The evolution of the low-density HI intergalactic medium from z=3.6 to 0: Data, transmitted flux and HI column density

TL;DR

This study analyzes the evolution of the low-density intergalactic medium's HI properties from redshift 3.6 to 0, revealing significant changes in flux and column density distributions over cosmic time using uniform spectral analysis.

Contribution

It provides a comprehensive, uniform analysis of HI flux and column density evolution across a broad redshift range, improving previous measurements and accounting for systematics and metal-line contamination.

Findings

Significant evolution in HI flux and flux PDF from z=3.6 to 1.5, stabilizing at lower z.

The HI column density distribution slope increases as redshift decreases.

High-N(HI) absorbers evolve faster than low-N(HI) ones.

Abstract

We present a new, uniform analysis of the HI transmitted flux (F) and HI column density (N(HI)) distribution in the low-density IGM as a function of redshift z for 0<z<3.6 using 55 HST/COS FUV (Delta(z)=7.2 at z<0.5), five HST/STIS+COS NUV (Delta(z)=1.3 at z~1) and 24 VLT/UVES and Keck/HIRES (Delta(z)=11.6 at 1.7<z<3.6) AGN spectra. We performed a consistent, uniform Voigt profile analysis to combine spectra taken with different instruments, to reduce systematics and to remove metal-line contamination. We confirm previously known conclusions on firmer quantitative grounds in particular by improving the measurements at z~1. Two flux statistics at 0<F<1, the mean HI flux and the flux probability distribution function (PDF), show that considerable evolution occurs from z=3.6 to z=1.5, after which it slows down to become effectively stable for z<0.5. However, there are large sightline variations.
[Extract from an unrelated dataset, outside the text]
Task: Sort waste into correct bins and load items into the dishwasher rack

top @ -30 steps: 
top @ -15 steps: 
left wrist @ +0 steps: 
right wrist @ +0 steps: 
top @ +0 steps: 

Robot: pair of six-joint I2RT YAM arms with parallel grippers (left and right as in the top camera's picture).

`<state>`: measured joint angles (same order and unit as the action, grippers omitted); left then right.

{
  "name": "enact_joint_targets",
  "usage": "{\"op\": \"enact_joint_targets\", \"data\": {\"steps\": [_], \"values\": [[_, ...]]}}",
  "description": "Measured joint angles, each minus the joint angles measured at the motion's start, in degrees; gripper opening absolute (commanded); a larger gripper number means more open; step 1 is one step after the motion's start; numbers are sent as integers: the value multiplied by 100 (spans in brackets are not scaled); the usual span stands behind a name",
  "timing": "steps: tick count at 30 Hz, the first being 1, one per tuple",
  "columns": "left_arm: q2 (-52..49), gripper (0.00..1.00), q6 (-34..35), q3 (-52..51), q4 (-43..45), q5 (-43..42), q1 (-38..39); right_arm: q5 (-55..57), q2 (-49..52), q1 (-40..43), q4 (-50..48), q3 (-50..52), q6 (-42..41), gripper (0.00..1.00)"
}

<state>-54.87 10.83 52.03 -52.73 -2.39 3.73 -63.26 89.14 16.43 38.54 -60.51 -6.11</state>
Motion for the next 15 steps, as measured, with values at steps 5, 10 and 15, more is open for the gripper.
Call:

For the HI column density distribution function (CDDF, f proptional to N(HI)^(-beta)) at log (N(HI)/1cm^-2)=[13.5, 16.0], beta increases as z decreases from beta~1.60 at z~3.4 to beta~1.82 at z~0.1. The CDDF shape at lower redshifts can be reproduced by a small amount of clockwise rotation of a higher-z CDDF with a slightly larger CDDF normalisation. The absorption line number per z (dn/dz) shows a similar evolutionary break at z~1.5 as seen in the flux statistics. High-N(HI) absorbers evolve more rapidly than low-N(HI) absorbers to decrease in number or cross-section with time. The individual dn/dz shows a large scatter at a given z. The scatter increases toward lower z, possibly caused by a stronger clustering at lower z.